Calvin y introduisit, par la rigueur de ses exécutions et par celle de sa doctrine, ce sentiment hypocrite si bien nommé la mômerie. Avoir des mœurs, selon les mômiers, c’est renoncer aux arts, aux agréments de la vie, manger délicieusement, mais sans luxe, et amasser silencieusement de l’argent, sans en jouir autrement que comme Calvin jouissait de son pouvoir, par la pensée.

Calvin donna à tous les citoyens la même livrée sombre qu’il étendit sur sa vie. Il avait créé dans le consistoire un vrai tribunal d’inquisition calviniste, absolument semblable au tribunal révolutionnaire de Roberspierre. Le consistoire déférait au Conseil les gens à condamner, et Calvin y régnait par le consistoire comme Roberspierre régnait sur la Convention par le club des Jacobins. Ainsi, un magistrat éminent à Genève fut condamné à deux mois de prison, à perdre ses emplois et la capacité d’en jamais exercer d’autres, « parce qu’il menait une vie déréglée et qu’il s’était lié avec les ennemis de Calvin. »

Sous ce rapport, Calvin fut un législateur : il a créé les mœurs austères, sobres, bourgeoises, effroyablement tristes, mais irréprochables qui se sont conservées jusqu’aujourd’hui dans Genève, qui ont précédé les mœurs anglaises, universellement désignées sous le mot de puritanisme, dues à ces Caméroniens, disciples de Caméron, un des docteurs français issus de Calvin, et que Walter Scott a si bien peints !

La pauvreté d’un homme, exactement souverain, qui traitait de puissance à puissance avec les rois, qui leur demandait des trésors, des armées, et qui puisait à pleines mains dans leurs épargnes pour les malheureux, prouve que la pensée, prise comme moyen unique de domination, engendre des avares politiques, des hommes qui jouissent par le cerveau, qui, semblables aux Jésuites, veulent le pouvoir pour le pouvoir. Pitt, Luther, Calvin, Roberspierre, tous ces Harpagons de domination meurent sans un sou.

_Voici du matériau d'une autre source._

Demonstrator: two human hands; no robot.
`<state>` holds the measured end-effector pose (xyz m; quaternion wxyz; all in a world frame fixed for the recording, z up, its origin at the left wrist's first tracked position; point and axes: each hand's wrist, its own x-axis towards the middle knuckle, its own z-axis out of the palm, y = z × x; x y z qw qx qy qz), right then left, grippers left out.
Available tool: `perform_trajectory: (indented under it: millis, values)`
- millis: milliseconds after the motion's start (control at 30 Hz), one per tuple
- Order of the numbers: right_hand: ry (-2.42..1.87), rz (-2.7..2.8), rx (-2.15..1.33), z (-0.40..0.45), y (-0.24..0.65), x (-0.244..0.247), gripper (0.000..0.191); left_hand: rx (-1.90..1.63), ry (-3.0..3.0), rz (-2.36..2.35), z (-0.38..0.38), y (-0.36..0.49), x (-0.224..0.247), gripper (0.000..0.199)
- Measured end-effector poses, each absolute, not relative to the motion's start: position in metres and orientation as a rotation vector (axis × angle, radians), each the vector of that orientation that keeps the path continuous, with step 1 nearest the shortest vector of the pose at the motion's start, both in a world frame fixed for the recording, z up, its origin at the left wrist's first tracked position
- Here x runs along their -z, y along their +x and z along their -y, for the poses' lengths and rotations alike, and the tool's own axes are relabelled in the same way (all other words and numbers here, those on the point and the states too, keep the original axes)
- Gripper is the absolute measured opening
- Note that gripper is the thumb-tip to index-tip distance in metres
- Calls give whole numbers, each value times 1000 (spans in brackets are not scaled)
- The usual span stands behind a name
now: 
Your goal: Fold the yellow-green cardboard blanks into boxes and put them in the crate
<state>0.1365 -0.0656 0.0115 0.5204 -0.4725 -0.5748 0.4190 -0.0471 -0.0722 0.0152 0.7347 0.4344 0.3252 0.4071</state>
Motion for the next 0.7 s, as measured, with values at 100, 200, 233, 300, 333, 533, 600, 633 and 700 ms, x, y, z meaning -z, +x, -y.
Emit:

L’inventaire fait au logis de Calvin, après sa mort, et qui, compris ses livres, s’élève à cinquante écus, a été conservé par l’Histoire. Celui de Luther a offert la même somme ; enfin, sa veuve, la fameuse Catherine de Bora, fut obligée de solliciter une pension de cent écus qui lui fut accordée par un électeur d’Allemagne. Potemkin, Mazarin, Richelieu, ces hommes de pensée et d’action qui tous trois ont fait ou préparé des empires, ont laissé chacun trois cents millions.

Ceux-là avaient un cœur, ils aimaient les femmes et les arts, ils bâtissaient, ils conquéraient ; tandis qu’excepté la femme de Luther, Hélène de cette Iliade, tous les autres n’ont pas un battement de cœur donné à une femme à se reprocher.

Cette explication très-succincte était nécessaire pour expliquer la position de Calvin à Genève.